Some IT experts were concerned about the security risks that came with Hadoop. Still, from the beginning companies such as Facebook and eBay turned to the technology to do what nothing else could do: Collect, aggregate, analyze, and share structured and unstructured data from a variety of disparate sources.

In fact, Hadoop’s benefit was its biggest Achilles’ heel: When bringing together data the security clearance for one set might be completely different than another’s. With big data being made available to multiple stakeholders and, in some cases, constituents, there was no way to protect its sources.

Today, while Hadoop has more security features – mostly software add-ons from other developers and service providers – security remains a serious concern for any IT executive considering a big data project. They must consider the security both of data within a cluster of servers and the cluster itself.

IT is charged with setting up encryption for the data and authentication or identity management for the clusters. In addition, especially for those organizations allowing mobile or web-based access, they must ensure the security of the applications and of the data that is produced. In particular, IT must make sure that crucial and classified data doesn’t end up being downloaded on to a mobile device, which can be lost or stolen at any time.

It’s everywhere

Another problem, says Forrester analyst Mike Gualtieri, is that IT might not know which data is important for a specific query. “So when the line of business or end users say, ‘Give me all you’ve got,’ IT may do so without making sure the appropriate security standards are in place.”

Gualtieri recounts a client that had attempted to “anonymize” medical data that was being used in predictive analytics.

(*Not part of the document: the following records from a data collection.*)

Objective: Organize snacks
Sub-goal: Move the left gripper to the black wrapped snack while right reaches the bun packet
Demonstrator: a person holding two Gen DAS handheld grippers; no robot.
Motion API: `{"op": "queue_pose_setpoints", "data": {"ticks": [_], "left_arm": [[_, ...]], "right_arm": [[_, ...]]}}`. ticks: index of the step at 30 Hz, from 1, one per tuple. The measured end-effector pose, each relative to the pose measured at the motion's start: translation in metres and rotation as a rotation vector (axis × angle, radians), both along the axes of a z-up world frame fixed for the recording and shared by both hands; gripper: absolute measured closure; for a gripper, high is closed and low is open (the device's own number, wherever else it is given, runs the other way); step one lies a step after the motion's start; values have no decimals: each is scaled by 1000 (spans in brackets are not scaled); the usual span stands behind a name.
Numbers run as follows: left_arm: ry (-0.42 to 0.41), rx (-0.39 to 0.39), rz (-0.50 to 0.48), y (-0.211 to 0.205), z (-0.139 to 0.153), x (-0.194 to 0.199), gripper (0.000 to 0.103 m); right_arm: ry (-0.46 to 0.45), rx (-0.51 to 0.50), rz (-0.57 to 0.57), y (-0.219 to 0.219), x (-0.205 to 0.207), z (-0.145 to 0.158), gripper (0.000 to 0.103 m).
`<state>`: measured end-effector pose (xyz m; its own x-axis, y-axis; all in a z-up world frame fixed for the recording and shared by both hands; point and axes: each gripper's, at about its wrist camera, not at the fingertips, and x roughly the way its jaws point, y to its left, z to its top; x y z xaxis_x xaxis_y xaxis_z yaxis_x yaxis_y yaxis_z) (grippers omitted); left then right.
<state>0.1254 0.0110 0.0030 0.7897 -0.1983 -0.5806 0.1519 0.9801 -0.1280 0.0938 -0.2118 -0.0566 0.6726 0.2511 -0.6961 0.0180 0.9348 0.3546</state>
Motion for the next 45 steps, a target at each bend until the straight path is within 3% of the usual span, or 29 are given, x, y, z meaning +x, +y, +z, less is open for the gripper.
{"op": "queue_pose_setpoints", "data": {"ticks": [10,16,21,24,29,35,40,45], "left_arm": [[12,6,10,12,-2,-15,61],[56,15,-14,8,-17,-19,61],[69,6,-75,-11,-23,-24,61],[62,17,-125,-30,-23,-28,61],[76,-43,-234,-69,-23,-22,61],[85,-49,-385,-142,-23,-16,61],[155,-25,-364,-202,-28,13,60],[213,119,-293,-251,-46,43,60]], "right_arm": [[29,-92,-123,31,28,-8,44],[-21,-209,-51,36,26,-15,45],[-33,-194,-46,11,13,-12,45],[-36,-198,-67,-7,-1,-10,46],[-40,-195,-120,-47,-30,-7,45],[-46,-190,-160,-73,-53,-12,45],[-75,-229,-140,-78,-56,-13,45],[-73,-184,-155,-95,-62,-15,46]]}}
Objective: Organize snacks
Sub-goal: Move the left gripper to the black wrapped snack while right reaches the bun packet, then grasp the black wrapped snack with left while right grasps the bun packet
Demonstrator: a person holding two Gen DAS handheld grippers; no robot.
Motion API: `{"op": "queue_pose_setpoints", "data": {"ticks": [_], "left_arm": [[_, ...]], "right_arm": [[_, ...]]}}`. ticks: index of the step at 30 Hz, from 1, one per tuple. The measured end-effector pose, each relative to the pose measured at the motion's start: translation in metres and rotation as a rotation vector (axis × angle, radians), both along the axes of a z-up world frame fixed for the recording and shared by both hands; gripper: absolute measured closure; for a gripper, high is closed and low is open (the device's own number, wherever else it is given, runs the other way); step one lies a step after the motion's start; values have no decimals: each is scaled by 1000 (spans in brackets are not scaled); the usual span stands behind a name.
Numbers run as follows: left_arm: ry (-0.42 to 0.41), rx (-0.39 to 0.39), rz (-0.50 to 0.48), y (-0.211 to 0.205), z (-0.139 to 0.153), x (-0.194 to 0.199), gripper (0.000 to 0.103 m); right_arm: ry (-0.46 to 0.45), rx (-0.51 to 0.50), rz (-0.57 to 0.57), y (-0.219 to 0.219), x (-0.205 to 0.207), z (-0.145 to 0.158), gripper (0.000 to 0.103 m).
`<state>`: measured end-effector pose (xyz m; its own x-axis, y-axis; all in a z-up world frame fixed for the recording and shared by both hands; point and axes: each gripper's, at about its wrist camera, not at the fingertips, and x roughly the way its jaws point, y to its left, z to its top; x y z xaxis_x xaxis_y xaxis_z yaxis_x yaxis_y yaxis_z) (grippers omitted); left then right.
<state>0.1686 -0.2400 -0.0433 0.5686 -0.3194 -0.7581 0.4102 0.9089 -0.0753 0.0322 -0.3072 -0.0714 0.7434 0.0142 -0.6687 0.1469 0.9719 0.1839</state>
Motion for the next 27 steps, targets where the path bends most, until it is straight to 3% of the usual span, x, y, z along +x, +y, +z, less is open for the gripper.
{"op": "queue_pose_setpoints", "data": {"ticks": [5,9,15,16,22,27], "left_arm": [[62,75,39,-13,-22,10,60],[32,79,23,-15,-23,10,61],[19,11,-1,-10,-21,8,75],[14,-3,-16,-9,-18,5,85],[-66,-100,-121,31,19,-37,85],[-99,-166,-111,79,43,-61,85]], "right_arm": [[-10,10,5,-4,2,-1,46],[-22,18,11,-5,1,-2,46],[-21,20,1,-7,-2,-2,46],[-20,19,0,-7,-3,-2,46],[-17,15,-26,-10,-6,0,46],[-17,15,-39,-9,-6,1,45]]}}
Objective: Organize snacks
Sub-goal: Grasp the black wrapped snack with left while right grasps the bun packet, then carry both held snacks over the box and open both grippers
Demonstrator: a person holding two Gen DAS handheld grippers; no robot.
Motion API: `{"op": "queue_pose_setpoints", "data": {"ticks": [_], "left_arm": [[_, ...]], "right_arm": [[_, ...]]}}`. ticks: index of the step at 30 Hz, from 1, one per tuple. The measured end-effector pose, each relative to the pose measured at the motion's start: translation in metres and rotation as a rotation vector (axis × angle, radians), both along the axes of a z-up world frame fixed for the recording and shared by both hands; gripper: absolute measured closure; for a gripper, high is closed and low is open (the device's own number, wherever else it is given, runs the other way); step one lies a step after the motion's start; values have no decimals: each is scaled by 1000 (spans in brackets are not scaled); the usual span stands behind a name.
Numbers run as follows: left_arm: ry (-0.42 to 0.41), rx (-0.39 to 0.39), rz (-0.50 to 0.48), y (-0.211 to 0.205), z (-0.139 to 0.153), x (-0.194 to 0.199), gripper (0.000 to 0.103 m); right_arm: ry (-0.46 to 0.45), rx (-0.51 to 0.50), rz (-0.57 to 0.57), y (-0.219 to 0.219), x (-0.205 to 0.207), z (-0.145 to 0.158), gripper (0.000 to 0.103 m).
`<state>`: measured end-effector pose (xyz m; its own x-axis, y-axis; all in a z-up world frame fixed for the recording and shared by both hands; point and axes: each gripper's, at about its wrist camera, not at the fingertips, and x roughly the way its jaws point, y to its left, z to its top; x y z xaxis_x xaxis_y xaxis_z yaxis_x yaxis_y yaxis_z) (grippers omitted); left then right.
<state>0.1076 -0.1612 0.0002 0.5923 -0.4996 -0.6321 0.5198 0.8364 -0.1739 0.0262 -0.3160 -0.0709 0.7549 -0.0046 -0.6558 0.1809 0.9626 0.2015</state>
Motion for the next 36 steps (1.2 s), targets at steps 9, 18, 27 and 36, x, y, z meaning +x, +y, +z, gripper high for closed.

However, although identifying data had been scrubbed from the sets, users were still able to infer and inadvertently exposed some information that never should have been allowed to come into the public view.

“The challenge becomes you want to give access to as much data as possible, but you still need to protect privacy,” he says.

Mobile data is even more problematic because it is not only real-time, but also attached to GPS positioning. “You’ve got to do a lot more governance when you’re dealing with so much personally identifiable information, says Gualtieri.

Cloud installations are also giving IT pause, says Evan Quinn, a senior principal analyst with ESG. When data is on premise, you have more control over the data. Once it is put into the public cloud, IT must worry about whether or not the data is on a shared resource, if the servers are inside or outside of this country, and whether or not the cloud provider’s security and governance practices could withstand an audit.

“You need to go to the cloud provider and ask point blank to see a checklist of its practices,” he said. He also suggests ensuring that employees and, in some cases, constituents are accessing data only via secure connections.

And finally, IT executives need to think carefully about the accessibility of big data query results. Sometimes, employees are so excited about what they’re seeing that they extend access to others in their department or those who are working with them on projects. “You don’t want to get any surprises and find out that you’ve just distributed data to 1,000 people who were never cleared to see it in the first place,” said Quinn.